Task prompt: Search the data for the string "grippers", and report each line where it is found.

(Dataset records)
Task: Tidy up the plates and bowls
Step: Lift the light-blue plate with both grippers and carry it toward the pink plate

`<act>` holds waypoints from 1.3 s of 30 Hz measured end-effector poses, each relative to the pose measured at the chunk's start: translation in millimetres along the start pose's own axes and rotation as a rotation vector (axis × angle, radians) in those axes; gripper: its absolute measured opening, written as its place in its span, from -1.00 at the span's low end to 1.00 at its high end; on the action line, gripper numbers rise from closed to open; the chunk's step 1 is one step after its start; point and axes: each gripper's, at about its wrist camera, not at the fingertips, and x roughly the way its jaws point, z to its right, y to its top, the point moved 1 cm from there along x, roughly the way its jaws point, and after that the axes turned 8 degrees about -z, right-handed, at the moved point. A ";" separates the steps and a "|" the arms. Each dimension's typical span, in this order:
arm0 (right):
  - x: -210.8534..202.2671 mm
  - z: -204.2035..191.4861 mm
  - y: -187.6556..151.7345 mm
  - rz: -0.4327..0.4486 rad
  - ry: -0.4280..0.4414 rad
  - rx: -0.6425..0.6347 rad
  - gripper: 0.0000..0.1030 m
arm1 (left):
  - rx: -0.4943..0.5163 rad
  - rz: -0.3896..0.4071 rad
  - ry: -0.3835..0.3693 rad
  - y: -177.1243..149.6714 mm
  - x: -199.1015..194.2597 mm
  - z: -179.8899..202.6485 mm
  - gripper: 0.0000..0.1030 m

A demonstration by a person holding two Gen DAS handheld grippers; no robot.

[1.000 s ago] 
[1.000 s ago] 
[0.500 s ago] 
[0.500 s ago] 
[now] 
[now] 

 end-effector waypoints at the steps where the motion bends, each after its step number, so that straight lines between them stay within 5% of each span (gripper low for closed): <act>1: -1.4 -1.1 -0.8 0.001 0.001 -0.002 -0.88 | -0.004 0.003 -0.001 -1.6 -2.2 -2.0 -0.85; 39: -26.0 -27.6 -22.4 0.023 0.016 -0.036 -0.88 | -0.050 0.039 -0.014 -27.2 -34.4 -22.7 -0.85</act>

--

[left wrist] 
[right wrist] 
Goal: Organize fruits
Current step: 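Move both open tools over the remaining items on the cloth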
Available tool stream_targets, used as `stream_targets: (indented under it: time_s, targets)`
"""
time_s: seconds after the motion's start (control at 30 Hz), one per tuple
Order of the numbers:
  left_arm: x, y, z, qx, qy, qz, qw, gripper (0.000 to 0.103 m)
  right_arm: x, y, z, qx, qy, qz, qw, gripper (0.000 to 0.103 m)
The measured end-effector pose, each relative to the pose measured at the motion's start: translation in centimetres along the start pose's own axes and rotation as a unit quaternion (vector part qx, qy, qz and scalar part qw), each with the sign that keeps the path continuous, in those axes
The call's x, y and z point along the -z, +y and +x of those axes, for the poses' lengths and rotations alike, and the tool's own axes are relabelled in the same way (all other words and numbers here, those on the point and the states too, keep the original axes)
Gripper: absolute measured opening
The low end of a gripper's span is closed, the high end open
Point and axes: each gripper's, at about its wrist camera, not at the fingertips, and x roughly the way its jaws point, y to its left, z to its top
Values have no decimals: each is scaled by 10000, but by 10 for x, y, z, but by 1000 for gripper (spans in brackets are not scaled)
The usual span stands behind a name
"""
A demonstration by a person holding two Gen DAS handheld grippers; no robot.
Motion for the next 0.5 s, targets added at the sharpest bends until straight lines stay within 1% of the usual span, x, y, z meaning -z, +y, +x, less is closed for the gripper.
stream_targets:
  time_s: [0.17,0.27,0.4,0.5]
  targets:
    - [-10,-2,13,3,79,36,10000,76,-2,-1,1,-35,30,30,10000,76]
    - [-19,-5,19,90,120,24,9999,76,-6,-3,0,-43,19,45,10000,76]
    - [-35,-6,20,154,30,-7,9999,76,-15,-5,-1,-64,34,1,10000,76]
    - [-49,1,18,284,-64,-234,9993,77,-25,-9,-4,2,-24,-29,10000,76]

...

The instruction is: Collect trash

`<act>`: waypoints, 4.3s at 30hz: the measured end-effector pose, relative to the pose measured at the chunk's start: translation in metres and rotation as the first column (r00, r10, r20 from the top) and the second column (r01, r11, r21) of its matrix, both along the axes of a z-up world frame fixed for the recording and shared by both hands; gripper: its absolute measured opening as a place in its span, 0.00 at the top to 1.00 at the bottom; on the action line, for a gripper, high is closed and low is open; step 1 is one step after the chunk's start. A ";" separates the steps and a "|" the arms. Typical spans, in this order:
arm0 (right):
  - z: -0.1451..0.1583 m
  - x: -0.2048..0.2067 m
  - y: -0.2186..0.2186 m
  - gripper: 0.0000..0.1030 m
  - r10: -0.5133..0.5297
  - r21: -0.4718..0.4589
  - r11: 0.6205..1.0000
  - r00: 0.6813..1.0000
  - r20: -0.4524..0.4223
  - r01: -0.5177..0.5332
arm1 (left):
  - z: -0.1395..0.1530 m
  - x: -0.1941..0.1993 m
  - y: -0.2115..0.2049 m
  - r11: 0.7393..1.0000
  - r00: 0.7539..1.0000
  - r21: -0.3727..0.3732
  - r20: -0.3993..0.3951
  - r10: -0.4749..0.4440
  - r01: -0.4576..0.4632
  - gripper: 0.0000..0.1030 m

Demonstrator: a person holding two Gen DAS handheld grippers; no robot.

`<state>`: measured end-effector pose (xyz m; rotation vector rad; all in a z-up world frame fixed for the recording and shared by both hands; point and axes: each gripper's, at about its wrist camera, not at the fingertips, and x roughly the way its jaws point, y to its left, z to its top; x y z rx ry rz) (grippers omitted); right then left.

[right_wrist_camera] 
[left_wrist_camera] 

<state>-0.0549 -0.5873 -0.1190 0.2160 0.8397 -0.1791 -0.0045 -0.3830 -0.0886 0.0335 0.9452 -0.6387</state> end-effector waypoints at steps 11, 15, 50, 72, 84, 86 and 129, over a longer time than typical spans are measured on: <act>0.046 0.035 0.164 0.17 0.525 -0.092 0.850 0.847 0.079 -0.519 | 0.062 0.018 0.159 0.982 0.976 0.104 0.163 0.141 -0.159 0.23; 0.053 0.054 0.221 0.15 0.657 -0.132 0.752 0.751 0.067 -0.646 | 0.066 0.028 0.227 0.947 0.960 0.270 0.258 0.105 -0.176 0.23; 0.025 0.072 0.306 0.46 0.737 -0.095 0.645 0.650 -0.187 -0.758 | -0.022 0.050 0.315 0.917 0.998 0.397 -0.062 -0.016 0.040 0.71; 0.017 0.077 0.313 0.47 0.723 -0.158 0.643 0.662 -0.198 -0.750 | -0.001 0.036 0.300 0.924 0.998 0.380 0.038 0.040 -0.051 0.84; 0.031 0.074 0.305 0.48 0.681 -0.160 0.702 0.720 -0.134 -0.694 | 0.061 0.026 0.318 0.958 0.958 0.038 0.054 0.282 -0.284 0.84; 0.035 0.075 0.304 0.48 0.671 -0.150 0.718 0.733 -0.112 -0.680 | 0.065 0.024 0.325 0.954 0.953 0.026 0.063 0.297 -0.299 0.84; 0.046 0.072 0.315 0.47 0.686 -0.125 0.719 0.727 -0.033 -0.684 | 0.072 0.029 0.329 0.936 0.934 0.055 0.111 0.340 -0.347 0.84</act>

Output of the task:
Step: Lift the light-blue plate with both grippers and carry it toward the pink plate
A demonstration by a person holding two Gen DAS handheld grippers; no robot.
A demonstration by a person holding two Gen DAS handheld grippers; no robot.
Demonstrator: a person holding two Gen DAS handheld grippers; no robot.
`<state>`: measured end-effector pose (xyz m; rotation vector rad; all in a z-up world frame fixed for the recording and shared by both hands; point and axes: each gripper's, at about its wrist camera, not at the fingertips, and x roughly the way its jaws point, y to its left, z to its top; x y z rx ry rz) (grippers omitted); right then left.

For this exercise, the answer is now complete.